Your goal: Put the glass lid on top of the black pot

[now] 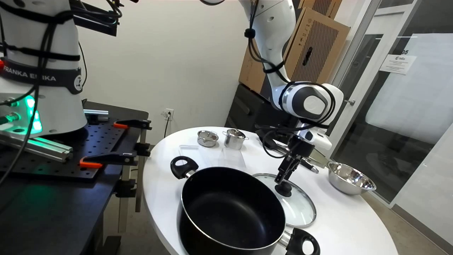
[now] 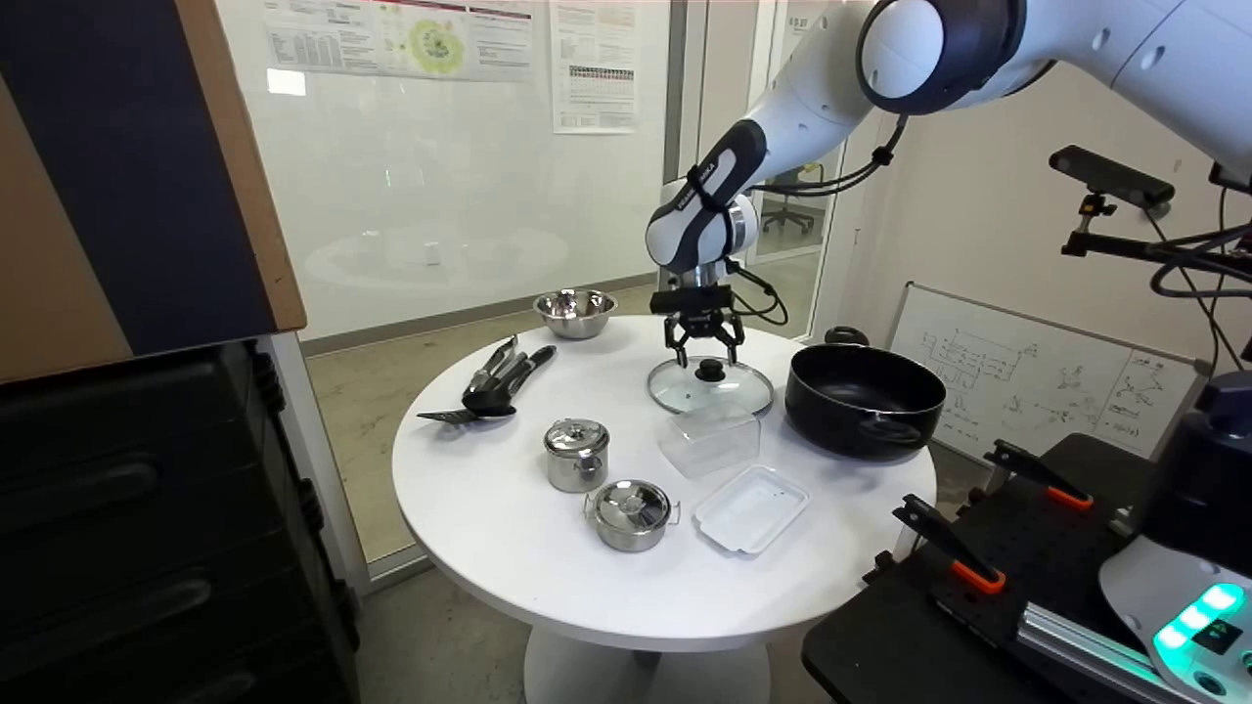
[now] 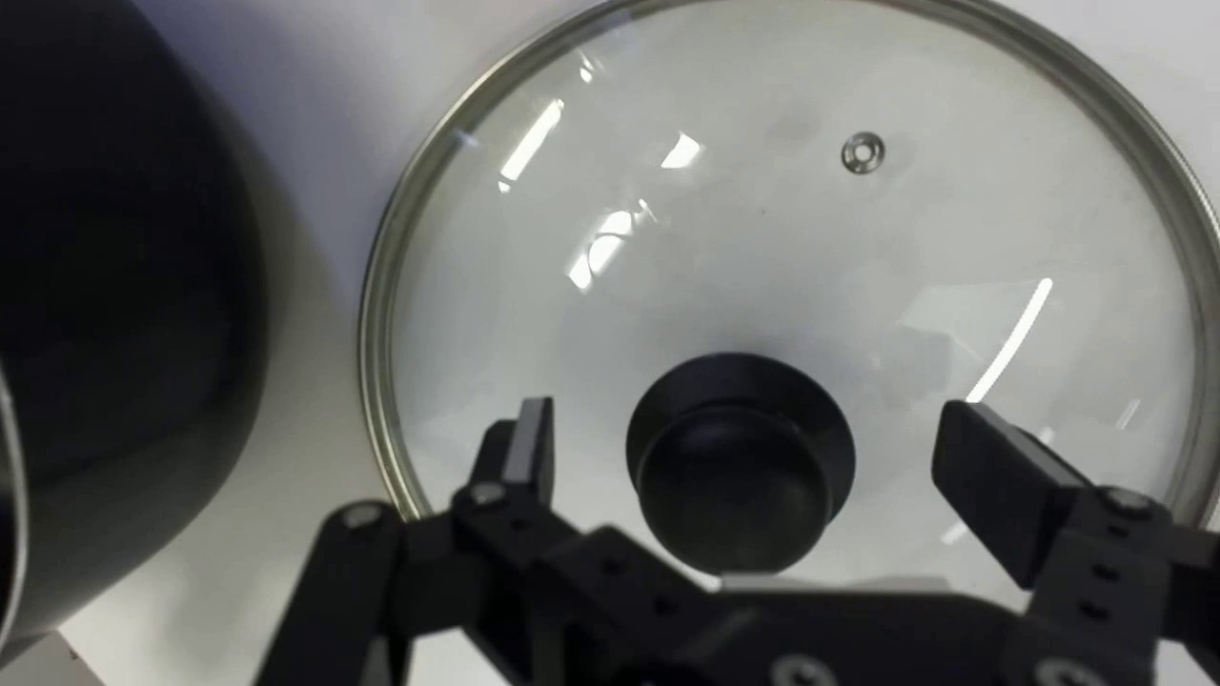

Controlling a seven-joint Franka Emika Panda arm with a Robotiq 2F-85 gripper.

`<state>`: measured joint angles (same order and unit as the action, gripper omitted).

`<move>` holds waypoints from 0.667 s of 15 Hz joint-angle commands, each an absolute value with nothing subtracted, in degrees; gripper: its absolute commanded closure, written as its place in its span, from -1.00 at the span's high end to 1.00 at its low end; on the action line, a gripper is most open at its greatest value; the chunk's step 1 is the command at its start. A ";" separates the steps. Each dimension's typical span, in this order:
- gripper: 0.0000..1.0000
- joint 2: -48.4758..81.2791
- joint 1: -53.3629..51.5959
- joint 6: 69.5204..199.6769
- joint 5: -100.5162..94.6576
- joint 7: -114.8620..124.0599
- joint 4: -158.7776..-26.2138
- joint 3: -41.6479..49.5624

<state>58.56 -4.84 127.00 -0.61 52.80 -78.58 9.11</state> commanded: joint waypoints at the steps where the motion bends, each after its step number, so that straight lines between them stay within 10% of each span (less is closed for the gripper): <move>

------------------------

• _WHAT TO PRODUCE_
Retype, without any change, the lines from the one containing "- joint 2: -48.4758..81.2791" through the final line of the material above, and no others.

• _SOLUTION TO THE EXERCISE_
- joint 2: -48.4758..81.2791
- joint 1: -53.3629..51.5959
- joint 6: 69.5204..199.6769
- joint 5: -100.5162..94.6576
- joint 7: -114.8620..124.0599
- joint 4: -158.7776..-26.2138
- joint 3: -41.6479..49.5624

<state>58.56 -4.84 127.00 -0.61 52.80 -78.58 9.11</state> commanded: joint waypoints at the steps where the motion bends, each after its step number, so that straight lines between them stay within 10% of each span (less is closed for the gripper): <move>

Work on this exercise has been finished.